Before Christmas we prepare during Advent. Before Easter we celebrate Lent. Advent is a time of preparation. Adventus is the Latin word for "Coming." We prepare to celebrate the Nativity of our Lord, but more so we prepare for Christ's Second Coming.
Lent is also a time of preparation, but it is a more solemn, longer period, which includes fasting, and in the modern age abstinence of Fridays, a practice which use to hold throughout the year. The word Lent derives from the German word for spring. In the old Latin the word quadragesima was used, literally "the fortieth day" before Easter.
Lent ends with the Easter Triduum, which consists of Holy Thursday, Good Friday and Holy Saturday.
A Christian realizes that important as Christmas is, there can be no Christ the man with out the birth, it is the Easter season during which our salvation was effected. We spend Lent preparing for Easter, yet many skip some of the most meaningful of our Catholic worship traditions, by skipping the services on Holy Thursday, Good Friday and Holy Saturday.
No, they are not holy days of obligation. And it's true some who think of themselves as Catholic manage to skip every day accepting Christmas and Easter, as is evident by the time one must arrive at Church on those days to actually get a seat one occupies the whole rest of the year. So how bad could it be to skip three days of long services in a row. And long they generally are. On Thursday and Saturday, the day of the Easter Vigil Mass, many ceremonies not usually done at Mass are added. Saturday's Easter Vigil Mass at my parish starts at 8:00 pm and usually runs at least three hours. But these days include traditions which go back to the beginnings of our faith.
On Thursday we turn to John, who does not explicitly mention the initiation of the Eucharist, but instead tells us of Jesus' lesson of humility to the Apostles. The priest, who stands in the person of Christ in the Eucharist, washes the feet of some members of the laity, as Christ washed the feet of the Apostles. And We read the Passion, with the priest speaking the words of Christ and we the words of the crowd, because in the end it was not the Jews or the Romans who put Jesus on the cross, but us.

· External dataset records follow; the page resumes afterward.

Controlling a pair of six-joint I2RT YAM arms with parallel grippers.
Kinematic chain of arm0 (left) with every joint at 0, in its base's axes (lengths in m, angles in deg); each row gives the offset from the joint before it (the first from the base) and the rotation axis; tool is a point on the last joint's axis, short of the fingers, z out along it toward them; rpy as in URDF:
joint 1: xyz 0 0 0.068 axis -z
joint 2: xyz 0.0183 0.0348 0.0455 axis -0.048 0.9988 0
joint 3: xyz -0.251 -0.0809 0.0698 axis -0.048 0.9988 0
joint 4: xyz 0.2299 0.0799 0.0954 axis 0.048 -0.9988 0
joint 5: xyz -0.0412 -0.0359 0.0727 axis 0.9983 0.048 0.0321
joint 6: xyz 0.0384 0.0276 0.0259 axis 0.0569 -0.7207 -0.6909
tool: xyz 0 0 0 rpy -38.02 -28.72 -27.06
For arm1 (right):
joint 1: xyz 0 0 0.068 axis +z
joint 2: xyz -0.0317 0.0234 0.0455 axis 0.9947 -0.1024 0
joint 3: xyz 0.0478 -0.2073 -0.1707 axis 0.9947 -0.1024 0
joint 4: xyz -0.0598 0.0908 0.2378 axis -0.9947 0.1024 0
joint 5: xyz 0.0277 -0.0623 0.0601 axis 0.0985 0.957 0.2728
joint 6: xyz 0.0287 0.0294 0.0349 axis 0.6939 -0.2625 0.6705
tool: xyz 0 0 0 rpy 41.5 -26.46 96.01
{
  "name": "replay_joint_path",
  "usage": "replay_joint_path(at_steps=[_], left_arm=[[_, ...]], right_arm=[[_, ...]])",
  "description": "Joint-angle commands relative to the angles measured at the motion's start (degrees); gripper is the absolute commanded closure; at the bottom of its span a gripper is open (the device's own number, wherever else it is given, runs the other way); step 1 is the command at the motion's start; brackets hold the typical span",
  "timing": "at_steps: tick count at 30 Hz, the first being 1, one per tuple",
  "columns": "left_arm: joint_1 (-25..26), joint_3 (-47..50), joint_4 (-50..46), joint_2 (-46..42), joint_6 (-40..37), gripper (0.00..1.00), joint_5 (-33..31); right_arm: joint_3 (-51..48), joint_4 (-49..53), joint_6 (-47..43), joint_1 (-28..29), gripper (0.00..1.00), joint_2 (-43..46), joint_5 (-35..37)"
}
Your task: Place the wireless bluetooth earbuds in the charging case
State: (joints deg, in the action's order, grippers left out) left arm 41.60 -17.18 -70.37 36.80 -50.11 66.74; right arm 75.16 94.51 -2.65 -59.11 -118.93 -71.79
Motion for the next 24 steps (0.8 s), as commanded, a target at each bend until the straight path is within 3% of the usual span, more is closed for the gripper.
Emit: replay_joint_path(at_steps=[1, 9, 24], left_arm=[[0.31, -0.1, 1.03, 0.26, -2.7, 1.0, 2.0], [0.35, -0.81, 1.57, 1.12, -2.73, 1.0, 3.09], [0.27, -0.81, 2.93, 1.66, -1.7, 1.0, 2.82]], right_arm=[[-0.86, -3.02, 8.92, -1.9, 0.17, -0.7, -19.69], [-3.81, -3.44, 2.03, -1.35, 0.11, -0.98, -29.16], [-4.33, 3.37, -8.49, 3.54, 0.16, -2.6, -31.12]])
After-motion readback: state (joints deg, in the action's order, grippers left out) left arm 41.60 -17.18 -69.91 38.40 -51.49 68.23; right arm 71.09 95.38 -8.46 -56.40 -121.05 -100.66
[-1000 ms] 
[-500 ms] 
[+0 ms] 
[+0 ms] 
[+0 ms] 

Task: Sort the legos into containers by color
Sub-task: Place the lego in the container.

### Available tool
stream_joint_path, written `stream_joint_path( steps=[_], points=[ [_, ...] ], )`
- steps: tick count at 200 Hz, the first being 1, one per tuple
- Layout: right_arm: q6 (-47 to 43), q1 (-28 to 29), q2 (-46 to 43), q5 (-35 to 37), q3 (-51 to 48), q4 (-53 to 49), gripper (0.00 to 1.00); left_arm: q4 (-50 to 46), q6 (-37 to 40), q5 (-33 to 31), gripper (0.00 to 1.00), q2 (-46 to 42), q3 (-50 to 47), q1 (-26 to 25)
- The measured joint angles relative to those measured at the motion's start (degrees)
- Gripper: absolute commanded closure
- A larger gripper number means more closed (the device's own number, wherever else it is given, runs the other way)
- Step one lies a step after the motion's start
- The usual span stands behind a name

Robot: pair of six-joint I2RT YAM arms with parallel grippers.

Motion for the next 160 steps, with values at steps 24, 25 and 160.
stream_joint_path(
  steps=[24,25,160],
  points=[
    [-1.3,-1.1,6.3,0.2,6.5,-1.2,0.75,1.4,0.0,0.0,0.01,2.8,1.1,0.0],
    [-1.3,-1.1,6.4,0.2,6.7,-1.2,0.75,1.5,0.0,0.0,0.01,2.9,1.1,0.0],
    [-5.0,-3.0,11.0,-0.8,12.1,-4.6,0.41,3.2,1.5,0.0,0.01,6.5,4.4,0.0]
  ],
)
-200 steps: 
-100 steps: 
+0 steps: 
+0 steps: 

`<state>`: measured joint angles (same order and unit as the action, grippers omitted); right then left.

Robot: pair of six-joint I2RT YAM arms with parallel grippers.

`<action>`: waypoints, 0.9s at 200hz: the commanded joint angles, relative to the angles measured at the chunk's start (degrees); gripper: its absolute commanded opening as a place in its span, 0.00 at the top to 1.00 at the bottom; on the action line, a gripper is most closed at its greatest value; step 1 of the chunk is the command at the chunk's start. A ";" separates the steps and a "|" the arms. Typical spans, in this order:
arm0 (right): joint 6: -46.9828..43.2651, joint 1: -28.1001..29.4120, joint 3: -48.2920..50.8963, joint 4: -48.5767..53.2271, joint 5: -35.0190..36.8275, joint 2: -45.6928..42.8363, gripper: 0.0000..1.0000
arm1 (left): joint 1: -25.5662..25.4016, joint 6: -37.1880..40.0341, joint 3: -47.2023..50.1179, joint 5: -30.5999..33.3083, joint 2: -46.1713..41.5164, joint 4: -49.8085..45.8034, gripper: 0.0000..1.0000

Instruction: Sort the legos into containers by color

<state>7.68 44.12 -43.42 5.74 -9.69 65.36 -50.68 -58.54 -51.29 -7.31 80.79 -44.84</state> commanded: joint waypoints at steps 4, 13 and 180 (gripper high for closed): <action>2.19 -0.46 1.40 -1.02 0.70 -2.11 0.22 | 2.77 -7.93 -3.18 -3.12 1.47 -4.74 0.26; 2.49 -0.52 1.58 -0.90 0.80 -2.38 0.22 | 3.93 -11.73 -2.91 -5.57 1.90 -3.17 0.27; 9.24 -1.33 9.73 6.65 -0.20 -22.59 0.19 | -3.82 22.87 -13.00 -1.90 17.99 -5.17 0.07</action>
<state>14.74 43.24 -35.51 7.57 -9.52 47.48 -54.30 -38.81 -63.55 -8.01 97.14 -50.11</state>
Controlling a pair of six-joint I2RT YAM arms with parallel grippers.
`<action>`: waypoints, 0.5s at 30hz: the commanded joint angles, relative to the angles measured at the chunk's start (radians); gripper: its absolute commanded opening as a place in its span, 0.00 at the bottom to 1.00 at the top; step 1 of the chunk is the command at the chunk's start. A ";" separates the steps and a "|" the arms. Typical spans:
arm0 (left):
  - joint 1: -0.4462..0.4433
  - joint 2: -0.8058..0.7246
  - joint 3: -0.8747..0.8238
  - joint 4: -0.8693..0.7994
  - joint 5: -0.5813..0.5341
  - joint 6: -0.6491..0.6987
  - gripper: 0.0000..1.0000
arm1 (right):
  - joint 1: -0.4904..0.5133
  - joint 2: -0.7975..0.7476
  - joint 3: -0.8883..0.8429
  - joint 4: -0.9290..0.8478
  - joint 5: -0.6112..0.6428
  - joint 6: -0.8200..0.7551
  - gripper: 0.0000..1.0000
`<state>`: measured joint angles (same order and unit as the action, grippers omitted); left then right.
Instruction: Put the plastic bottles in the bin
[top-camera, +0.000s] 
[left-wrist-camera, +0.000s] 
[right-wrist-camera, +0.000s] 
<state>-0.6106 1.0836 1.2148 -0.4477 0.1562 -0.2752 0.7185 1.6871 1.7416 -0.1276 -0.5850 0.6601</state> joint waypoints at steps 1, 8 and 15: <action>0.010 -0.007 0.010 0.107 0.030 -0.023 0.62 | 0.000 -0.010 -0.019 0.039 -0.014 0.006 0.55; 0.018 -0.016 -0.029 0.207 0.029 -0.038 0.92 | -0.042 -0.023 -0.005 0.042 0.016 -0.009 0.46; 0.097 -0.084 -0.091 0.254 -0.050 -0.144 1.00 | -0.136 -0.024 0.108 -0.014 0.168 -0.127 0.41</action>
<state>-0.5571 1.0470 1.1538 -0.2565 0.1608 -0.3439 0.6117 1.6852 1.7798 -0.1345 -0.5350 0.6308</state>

On Good Friday we do not celebrate Mass. It is the only day of the year on which no consecration takes place. Instead we venerate the cross, the instrument by which Jesus secured our salvation. We do receive Communion, consecrated on Holy Thursday.
On Holy Saturday, after sundown we celebrate Easter Vigil. The Easter Vigil is the most important Mass of the liturgical Year. It marks the start of the Octave of Easter and the beginning of the fifty day long Easter season. By deep historical tradition it is when adults are baptized and catechumens are received into full communion with the Church.
Too late for Holy Thursday or Good Friday this season. Catch Easter Vigil if you can.